I'd like the listing below copied exactly, with the images left out.
── DATA SECTION ──
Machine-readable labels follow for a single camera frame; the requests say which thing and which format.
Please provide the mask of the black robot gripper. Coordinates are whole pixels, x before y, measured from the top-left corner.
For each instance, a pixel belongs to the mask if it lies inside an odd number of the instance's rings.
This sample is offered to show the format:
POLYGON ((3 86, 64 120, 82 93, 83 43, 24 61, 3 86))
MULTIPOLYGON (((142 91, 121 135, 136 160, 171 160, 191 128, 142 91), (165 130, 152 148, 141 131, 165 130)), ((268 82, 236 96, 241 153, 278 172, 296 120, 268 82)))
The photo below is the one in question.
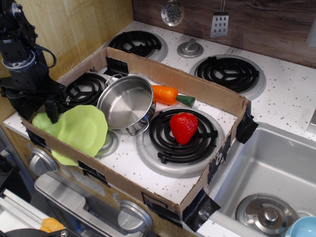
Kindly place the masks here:
POLYGON ((2 60, 2 64, 10 72, 10 76, 0 79, 1 87, 36 97, 9 98, 16 112, 25 120, 29 120, 44 104, 51 122, 56 123, 62 113, 62 105, 59 101, 67 98, 66 86, 54 81, 49 76, 47 66, 42 66, 34 55, 19 62, 2 60))

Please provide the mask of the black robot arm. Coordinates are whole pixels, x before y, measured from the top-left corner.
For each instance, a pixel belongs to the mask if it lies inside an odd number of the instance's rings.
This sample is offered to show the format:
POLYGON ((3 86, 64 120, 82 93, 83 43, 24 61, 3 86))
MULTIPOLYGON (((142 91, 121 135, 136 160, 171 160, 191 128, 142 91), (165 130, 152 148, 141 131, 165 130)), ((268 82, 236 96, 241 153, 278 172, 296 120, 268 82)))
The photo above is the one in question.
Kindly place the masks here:
POLYGON ((66 87, 49 75, 44 52, 36 44, 35 27, 28 22, 21 5, 14 0, 0 2, 1 63, 10 76, 0 79, 0 94, 29 120, 41 106, 52 123, 56 123, 66 103, 66 87))
───
OUTPUT:
Machine-readable labels follow for a single camera frame; the requests say which thing and which format.
Please provide the mask of the black robot gripper. Coordinates are whole pixels, x before y, measured from the top-left corner.
For each instance, a pixel belongs to the mask if it lies inside an odd number of the instance's rings.
This sample is offered to show the format:
POLYGON ((3 86, 64 120, 82 93, 83 43, 24 61, 3 86))
MULTIPOLYGON (((142 91, 121 135, 136 160, 171 160, 191 128, 142 91), (165 130, 152 148, 141 131, 165 130)), ((268 82, 236 96, 241 153, 278 172, 296 120, 268 82)))
The photo below is the one in question.
Kindly place the masks here:
POLYGON ((2 60, 2 64, 10 72, 10 76, 0 79, 1 87, 36 97, 9 98, 16 112, 25 120, 29 120, 44 104, 51 122, 56 123, 62 113, 62 105, 59 101, 67 98, 66 86, 54 81, 49 76, 47 66, 42 66, 34 55, 19 62, 2 60))

Please provide the mask of the black robot arm. Coordinates are whole pixels, x before y, measured from the top-left corner.
For each instance, a pixel belongs to the mask if it lies inside an odd number of the instance's rings.
This sample is offered to show the format:
POLYGON ((3 86, 64 120, 82 93, 83 43, 24 61, 3 86))
MULTIPOLYGON (((142 91, 121 135, 136 160, 171 160, 191 128, 142 91), (165 130, 152 148, 141 131, 165 130)), ((268 82, 236 96, 241 153, 278 172, 296 120, 268 82)))
The photo above is the one in question.
Kindly place the masks here:
POLYGON ((66 87, 49 75, 44 52, 36 44, 35 27, 28 22, 21 5, 14 0, 0 2, 1 63, 10 76, 0 79, 0 94, 29 120, 41 106, 52 123, 56 123, 66 103, 66 87))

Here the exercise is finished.